Activity » Go line by line through the records below. Copy whichever lines contain the string "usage".
[Data shown — start]
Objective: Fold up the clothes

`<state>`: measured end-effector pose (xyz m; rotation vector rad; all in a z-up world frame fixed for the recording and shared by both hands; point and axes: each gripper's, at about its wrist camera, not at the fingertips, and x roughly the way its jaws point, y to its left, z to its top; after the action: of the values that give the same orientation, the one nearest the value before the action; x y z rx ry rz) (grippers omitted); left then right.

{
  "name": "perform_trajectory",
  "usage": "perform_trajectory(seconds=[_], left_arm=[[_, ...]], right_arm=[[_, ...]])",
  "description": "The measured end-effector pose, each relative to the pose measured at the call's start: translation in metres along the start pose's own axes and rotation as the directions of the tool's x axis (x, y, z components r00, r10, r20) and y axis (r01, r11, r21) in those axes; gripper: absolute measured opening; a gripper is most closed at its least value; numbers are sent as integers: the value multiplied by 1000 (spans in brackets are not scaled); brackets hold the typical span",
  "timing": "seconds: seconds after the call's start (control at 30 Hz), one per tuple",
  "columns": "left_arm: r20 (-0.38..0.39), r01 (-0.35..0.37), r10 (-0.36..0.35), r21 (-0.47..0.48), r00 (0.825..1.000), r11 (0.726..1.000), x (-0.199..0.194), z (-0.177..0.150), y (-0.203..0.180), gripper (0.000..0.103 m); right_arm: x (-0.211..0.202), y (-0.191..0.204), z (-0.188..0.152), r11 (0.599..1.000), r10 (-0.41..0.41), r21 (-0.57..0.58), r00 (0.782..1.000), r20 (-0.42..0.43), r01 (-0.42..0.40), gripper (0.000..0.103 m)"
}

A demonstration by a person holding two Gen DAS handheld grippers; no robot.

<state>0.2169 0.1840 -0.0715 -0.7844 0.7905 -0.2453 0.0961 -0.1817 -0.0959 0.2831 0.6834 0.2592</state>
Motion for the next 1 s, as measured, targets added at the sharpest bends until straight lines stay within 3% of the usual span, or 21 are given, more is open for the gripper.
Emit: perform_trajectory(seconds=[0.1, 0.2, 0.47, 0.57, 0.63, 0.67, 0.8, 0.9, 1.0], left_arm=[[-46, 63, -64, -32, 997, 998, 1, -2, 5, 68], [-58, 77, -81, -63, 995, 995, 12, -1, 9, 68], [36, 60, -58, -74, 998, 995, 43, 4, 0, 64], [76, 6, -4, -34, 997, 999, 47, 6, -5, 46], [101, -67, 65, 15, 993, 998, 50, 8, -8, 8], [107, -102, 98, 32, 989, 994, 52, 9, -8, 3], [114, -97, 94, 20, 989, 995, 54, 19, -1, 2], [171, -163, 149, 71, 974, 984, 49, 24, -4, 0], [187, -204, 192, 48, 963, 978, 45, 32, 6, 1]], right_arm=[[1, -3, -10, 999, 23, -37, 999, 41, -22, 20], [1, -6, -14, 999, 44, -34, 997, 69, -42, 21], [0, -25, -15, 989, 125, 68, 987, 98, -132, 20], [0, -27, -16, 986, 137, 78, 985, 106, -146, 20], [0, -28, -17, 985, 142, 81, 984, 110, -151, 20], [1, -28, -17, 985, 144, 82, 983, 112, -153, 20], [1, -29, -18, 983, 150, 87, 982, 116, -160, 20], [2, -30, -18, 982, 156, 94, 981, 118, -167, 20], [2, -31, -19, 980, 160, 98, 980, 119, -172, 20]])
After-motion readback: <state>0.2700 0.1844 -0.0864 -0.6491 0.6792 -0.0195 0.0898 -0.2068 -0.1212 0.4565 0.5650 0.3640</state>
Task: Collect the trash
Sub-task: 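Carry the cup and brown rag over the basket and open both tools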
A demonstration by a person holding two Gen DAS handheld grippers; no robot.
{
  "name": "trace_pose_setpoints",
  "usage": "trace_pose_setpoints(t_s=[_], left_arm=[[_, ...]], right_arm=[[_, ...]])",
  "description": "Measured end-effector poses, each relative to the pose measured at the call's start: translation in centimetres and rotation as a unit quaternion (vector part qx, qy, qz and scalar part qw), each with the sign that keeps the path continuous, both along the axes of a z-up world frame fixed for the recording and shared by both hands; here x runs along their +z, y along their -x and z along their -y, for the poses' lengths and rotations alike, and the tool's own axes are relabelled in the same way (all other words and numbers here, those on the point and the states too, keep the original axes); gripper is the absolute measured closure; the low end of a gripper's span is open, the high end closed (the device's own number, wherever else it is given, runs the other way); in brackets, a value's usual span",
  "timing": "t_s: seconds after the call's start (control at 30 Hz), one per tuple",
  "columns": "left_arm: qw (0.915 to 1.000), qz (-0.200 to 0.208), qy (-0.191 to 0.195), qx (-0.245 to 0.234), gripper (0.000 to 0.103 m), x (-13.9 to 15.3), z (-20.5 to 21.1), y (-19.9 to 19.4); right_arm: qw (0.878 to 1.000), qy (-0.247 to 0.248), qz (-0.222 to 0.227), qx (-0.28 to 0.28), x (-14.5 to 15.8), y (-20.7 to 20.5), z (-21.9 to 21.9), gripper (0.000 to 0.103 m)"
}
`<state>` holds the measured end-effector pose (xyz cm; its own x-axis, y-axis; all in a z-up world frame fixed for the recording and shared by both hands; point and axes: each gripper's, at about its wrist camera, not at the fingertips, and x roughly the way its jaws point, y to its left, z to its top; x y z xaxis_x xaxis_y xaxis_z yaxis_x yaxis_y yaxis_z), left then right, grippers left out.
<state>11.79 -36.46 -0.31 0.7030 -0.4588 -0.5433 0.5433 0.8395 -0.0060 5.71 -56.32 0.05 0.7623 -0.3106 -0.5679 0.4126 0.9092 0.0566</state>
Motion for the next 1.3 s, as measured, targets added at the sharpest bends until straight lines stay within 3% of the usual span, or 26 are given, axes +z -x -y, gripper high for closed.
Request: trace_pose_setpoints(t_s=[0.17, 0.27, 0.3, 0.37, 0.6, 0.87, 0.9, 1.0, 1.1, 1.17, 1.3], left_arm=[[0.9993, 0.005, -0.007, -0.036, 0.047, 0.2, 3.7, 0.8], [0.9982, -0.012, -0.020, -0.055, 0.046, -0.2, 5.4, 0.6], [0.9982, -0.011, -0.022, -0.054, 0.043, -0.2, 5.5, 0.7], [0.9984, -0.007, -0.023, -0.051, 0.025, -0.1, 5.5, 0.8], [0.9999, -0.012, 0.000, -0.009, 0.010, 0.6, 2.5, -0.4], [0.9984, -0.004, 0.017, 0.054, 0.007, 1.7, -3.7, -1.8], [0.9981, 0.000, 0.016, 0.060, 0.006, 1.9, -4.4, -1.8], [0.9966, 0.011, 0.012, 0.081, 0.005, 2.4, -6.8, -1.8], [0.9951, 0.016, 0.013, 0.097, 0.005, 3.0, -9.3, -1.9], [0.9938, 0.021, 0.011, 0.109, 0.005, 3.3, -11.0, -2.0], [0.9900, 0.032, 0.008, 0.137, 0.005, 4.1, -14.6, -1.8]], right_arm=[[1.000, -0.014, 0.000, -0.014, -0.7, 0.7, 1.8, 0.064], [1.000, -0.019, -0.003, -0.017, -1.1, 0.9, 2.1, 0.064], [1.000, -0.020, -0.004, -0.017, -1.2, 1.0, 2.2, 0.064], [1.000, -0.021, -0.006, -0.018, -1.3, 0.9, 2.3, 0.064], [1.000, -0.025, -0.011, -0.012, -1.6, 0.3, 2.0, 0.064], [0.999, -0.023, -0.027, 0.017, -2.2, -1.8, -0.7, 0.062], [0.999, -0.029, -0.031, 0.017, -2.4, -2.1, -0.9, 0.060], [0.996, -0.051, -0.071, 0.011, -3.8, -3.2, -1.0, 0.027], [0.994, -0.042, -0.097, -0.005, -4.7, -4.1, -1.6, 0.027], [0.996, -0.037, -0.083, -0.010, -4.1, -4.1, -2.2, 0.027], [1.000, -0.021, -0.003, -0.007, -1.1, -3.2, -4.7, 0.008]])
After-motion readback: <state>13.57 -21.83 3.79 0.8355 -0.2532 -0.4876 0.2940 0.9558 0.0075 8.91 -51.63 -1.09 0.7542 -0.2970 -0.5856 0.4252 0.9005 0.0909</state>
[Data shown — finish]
Exercise response »
  "usage": "perform_trajectory(seconds=[_], left_arm=[[_, ...]], right_arm=[[_, ...]])",
  "usage": "trace_pose_setpoints(t_s=[_], left_arm=[[_, ...]], right_arm=[[_, ...]])",

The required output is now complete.